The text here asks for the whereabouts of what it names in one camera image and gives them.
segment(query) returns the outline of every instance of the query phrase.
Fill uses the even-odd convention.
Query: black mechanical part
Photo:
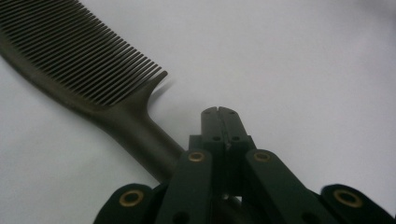
[[[351,187],[331,185],[321,195],[307,189],[273,152],[256,149],[236,112],[224,107],[202,113],[202,134],[191,136],[190,150],[182,154],[168,182],[152,191],[132,187],[144,190],[146,199],[135,208],[120,206],[122,196],[131,193],[123,187],[105,204],[95,224],[396,223]],[[242,202],[236,203],[233,196],[242,197]],[[222,211],[228,216],[216,216],[221,207],[228,209]],[[116,214],[127,219],[116,222]]]

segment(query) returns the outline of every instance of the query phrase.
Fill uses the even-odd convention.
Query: comb teeth
[[[37,69],[95,105],[114,105],[161,72],[76,0],[0,0],[0,30]]]

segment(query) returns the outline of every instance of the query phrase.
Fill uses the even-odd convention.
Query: screw hole
[[[320,219],[312,213],[304,213],[301,218],[306,224],[320,224]]]
[[[187,224],[190,221],[190,216],[186,212],[178,212],[173,215],[172,221],[174,224]]]
[[[333,195],[339,203],[343,203],[349,207],[359,208],[363,206],[361,198],[349,190],[337,189]]]
[[[256,152],[254,153],[254,159],[256,161],[269,161],[271,160],[271,156],[266,152]]]
[[[205,155],[202,152],[192,152],[189,155],[189,160],[190,161],[203,161],[204,158],[205,158]]]
[[[133,207],[143,201],[144,193],[141,190],[133,189],[126,191],[120,196],[120,204],[124,207]]]

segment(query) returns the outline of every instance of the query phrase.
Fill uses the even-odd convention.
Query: comb
[[[117,140],[158,180],[183,149],[149,117],[166,72],[76,0],[0,1],[0,53],[49,97]]]

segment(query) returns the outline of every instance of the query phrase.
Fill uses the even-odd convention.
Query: white background
[[[210,106],[236,110],[310,189],[341,183],[396,211],[396,2],[84,0],[170,74],[149,110],[184,148]],[[156,181],[0,59],[0,223],[92,223]]]

+ + + + +

Type the entries above out again exactly, with no pictures.

### Solution to this task:
The text here asks for the whereabouts of what it names in one camera image and gives them.
segment(query) returns the outline of every instance of the query phrase.
Fill uses the even-odd convention.
Query: black mechanical part
Photo:
[[[351,187],[331,185],[321,195],[307,189],[273,152],[256,149],[236,112],[224,107],[202,113],[202,134],[191,136],[190,150],[182,154],[168,182],[152,191],[132,187],[144,190],[146,199],[135,208],[120,206],[122,196],[131,193],[123,187],[105,204],[95,224],[396,223]],[[242,202],[236,203],[233,196],[242,197]],[[222,211],[228,216],[216,216],[221,207],[228,209]],[[116,214],[127,219],[116,222]]]

segment(query) returns the outline of every instance of the query phrase.
Fill uses the even-odd convention.
Query: comb teeth
[[[37,69],[95,105],[114,105],[161,72],[76,0],[0,0],[0,30]]]

segment(query) returns the outline of every instance of the query phrase.
Fill uses the even-odd convention.
Query: screw hole
[[[320,219],[312,213],[304,213],[301,218],[306,224],[320,224]]]
[[[187,224],[190,221],[190,216],[186,212],[178,212],[173,215],[172,221],[174,224]]]
[[[333,195],[339,203],[343,203],[349,207],[359,208],[363,206],[361,198],[349,190],[337,189]]]
[[[256,152],[254,153],[254,159],[256,161],[269,161],[271,160],[271,156],[266,152]]]
[[[205,155],[202,152],[192,152],[189,155],[189,160],[190,161],[203,161],[204,158],[205,158]]]
[[[133,207],[143,201],[144,193],[141,190],[133,189],[126,191],[120,196],[120,204],[124,207]]]

segment(query) returns the outline of every instance of the query phrase.
Fill uses the even-odd convention.
Query: comb
[[[117,140],[158,180],[183,149],[149,117],[166,72],[76,0],[0,1],[0,53],[49,97]]]

segment(query) returns the outline of every instance of the query phrase.
Fill uses the even-odd convention.
Query: white background
[[[210,106],[236,110],[310,189],[341,183],[396,211],[396,2],[84,0],[170,74],[149,110],[184,148]],[[156,181],[0,59],[0,223],[92,223]]]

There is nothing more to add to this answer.